***** Provided data
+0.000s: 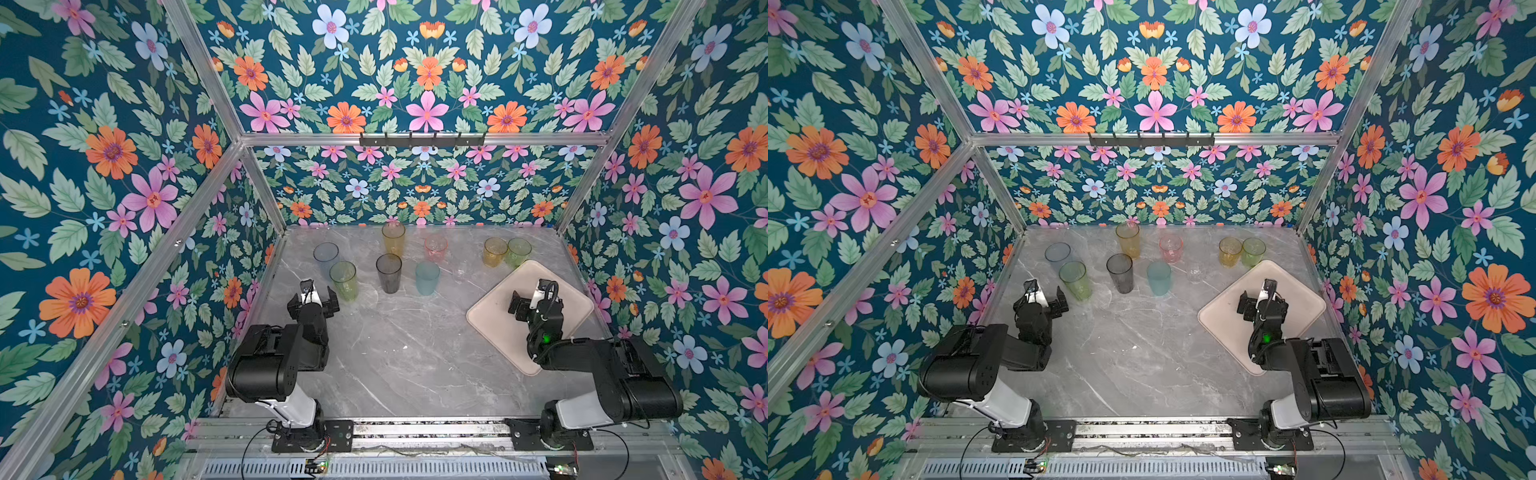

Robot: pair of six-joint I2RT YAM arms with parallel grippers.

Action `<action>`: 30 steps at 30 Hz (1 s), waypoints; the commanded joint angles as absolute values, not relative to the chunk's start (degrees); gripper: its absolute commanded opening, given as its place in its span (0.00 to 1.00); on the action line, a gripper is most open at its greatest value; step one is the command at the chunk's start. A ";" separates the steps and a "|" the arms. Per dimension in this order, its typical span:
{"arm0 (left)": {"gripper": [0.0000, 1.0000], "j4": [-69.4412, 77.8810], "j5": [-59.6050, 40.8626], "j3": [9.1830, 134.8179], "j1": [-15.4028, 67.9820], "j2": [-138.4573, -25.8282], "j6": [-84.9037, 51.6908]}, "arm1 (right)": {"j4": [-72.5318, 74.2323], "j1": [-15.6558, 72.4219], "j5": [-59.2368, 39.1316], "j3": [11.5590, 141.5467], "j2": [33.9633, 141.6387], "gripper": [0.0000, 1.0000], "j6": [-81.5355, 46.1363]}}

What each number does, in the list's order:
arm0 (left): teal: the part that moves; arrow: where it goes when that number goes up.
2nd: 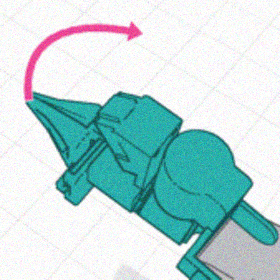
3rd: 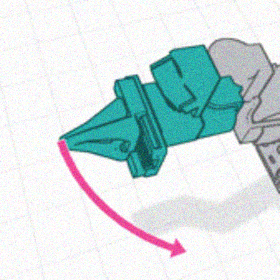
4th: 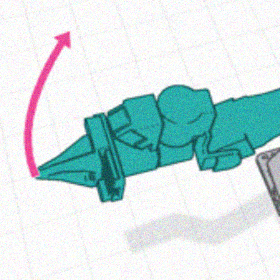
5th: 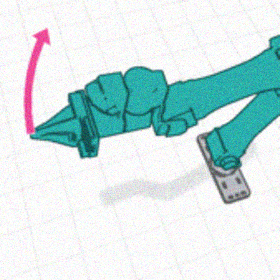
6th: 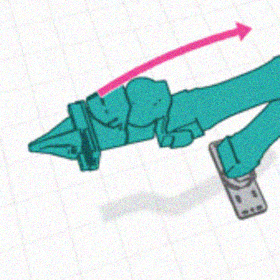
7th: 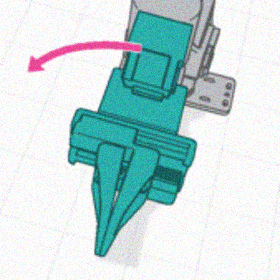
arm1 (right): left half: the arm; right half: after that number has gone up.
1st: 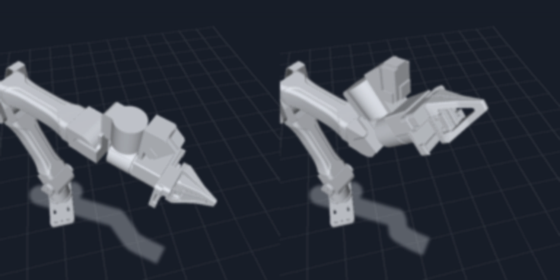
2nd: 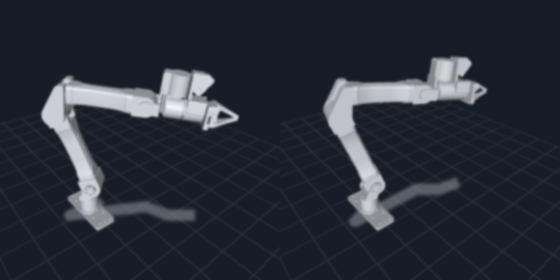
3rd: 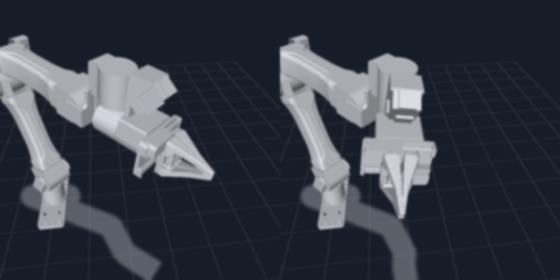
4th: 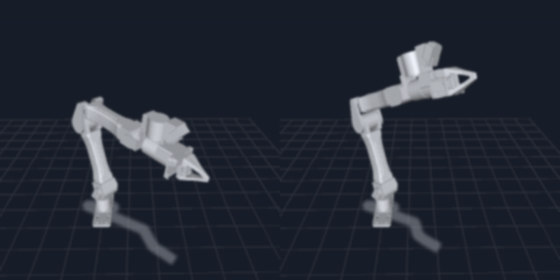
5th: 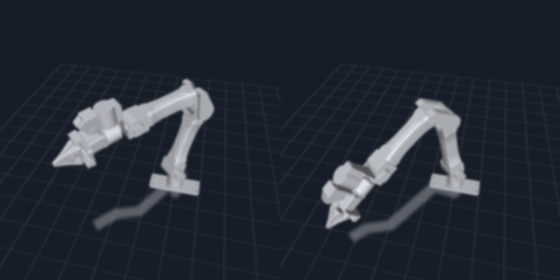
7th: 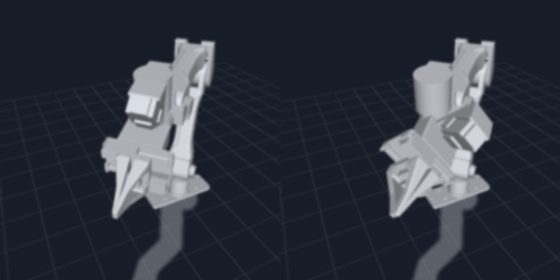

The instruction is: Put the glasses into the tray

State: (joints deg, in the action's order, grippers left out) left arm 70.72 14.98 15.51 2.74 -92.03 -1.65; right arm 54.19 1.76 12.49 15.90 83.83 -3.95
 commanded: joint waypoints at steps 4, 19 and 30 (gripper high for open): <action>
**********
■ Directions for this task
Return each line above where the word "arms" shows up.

■ Task answer
Robot: pair of six-joint I2RT YAM arms with parallel grippers.
Action `<action>`: 30 steps at 30 Hz (1 s), waypoints; the commanded joint angles as absolute values, not relative to the chunk's start (degrees); gripper: its absolute commanded opening, given as its place in its span (0.00 to 1.00); on the action line, a gripper is most open at its greatest value; step one is the command at the chunk's start. A ";" separates the steps and a "|" the arms. Per dimension in this order, its typical span:

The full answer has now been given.